In the days after Christmas, I know that the best place to be is with loved ones. For my break, I went home for the holidays. As I write this, the world outside is covered in white. I absolutely love the snow, and I am so glad I’m able to spend the winter in a place where it does snow, as well as spending time with my family. I get to see my two dogs, my mom’s cat, and my grandmother’s cat, all of which I love and miss when I’m gone. The best gift I got for Christmas was going to the movies with my sister and brother to see Into the Woods (and if you haven’t seen it, I highly recommend it). My dad was able to take leave and come up from Honduras to be here for Christmas, and though he’s leaving tomorrow, it’s been great having him home for a time.

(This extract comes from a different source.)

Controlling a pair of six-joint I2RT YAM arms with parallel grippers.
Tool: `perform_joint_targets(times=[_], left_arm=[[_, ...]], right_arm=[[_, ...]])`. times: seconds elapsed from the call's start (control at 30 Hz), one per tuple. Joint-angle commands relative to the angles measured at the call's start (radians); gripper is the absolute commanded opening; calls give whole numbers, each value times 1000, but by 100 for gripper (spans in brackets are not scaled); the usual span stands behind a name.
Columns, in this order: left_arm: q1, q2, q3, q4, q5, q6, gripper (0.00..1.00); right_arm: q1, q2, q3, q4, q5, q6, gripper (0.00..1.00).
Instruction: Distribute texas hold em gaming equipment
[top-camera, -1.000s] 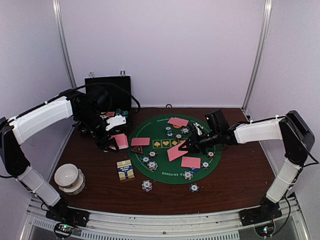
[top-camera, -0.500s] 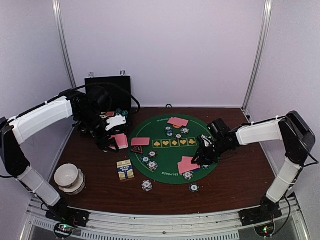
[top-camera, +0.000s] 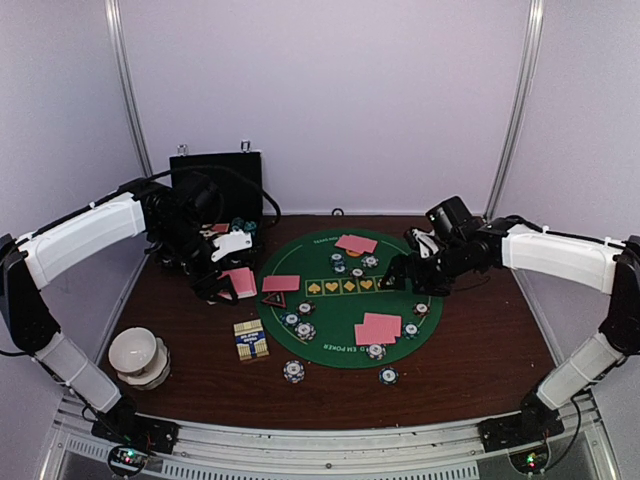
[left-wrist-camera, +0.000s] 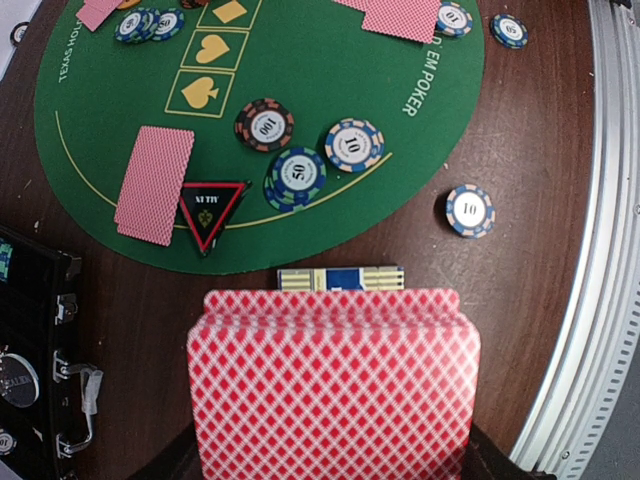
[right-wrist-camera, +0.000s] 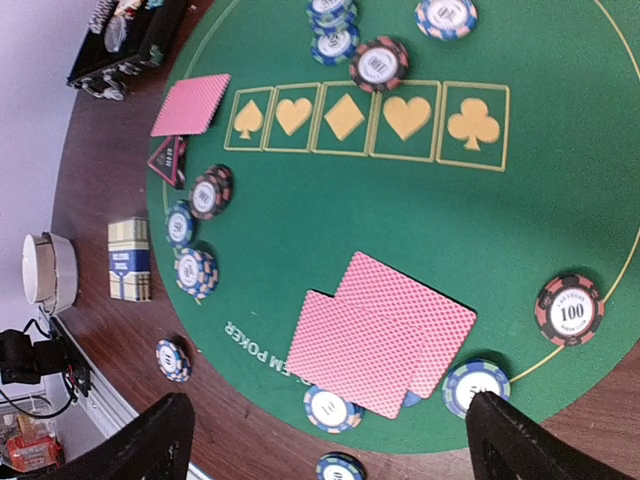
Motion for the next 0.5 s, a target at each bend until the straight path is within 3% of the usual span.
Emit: perform_joint_targets(times=[0.0, 0.1, 0.23, 0.37, 0.47], left_arm=[[5, -25, 13, 13, 23, 9, 0], [4, -24, 14, 12, 25, 8, 0], [4, -24, 11, 13, 22, 8, 0], [4, -27, 14, 13, 23, 8, 0], [4, -26, 19, 14, 28, 9, 0]], right_arm=[[91, -67, 71, -32, 97, 17, 100], [192, -85, 19, 131, 95, 142, 100], [349, -63, 0, 278, 241, 300, 100], [461, 39, 184, 98, 376, 305, 100], [493, 30, 179, 154, 375, 367, 99]])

The New Year is here, but I’m not really the kind of person to make New Year’s resolutions. I am satisfied with my grades from this past semester and don’t need to make the basic “exercise more” resolution. I suppose my resolution is to keep up what I’m already doing. Resolutions are a wonderful thing in theory, but often fail in practice. I believe that no one needs a specific time to make a change in himself or herself. A huge resolution is a daunting thought at the beginning of a new year. At any time, we can take small steps to reach a group for oneself. If it’s losing weight, pick a better meal. If it’s exercise, just go for a run as long as you can. That’s how I started running. I could barely make it to the corner at first but soon was running three miles. And it wasn’t a resolution of mine, but after taking a mandatory kinesiology class and having to run for that, I simply decided to keep it up. Really, the only thing stopping you from starting on the route towards goals is yourself. But don’t ever be disappointed in yourself if you try your best but don’t exactly meet your goal. The important thing is to try. Being too hard on ourselves causes stress, which no college student needs any more of. I’ve only just recently gotten back into a more comfortable sleeping schedule after finals. I’ve certainly been grateful for this break. I’ve used the time to do some writing, spend lots of time with my family, and basically just goof off in general. The break was made better when I saw my grade and how well I did. It’s gratifying when the work pays off.
My family is looking forward to me staying here when my sister and brother are back in school. I’ll probably help chauffeur my siblings. My sister is already excited for me to help her with chemistry. They’re also jealous that I have a longer break then them. I’ll be heading back to Texas a few days before break is over, riding with my grandparents and my cat. I’m actually really excited about my classes next year and will also be taking my first online class.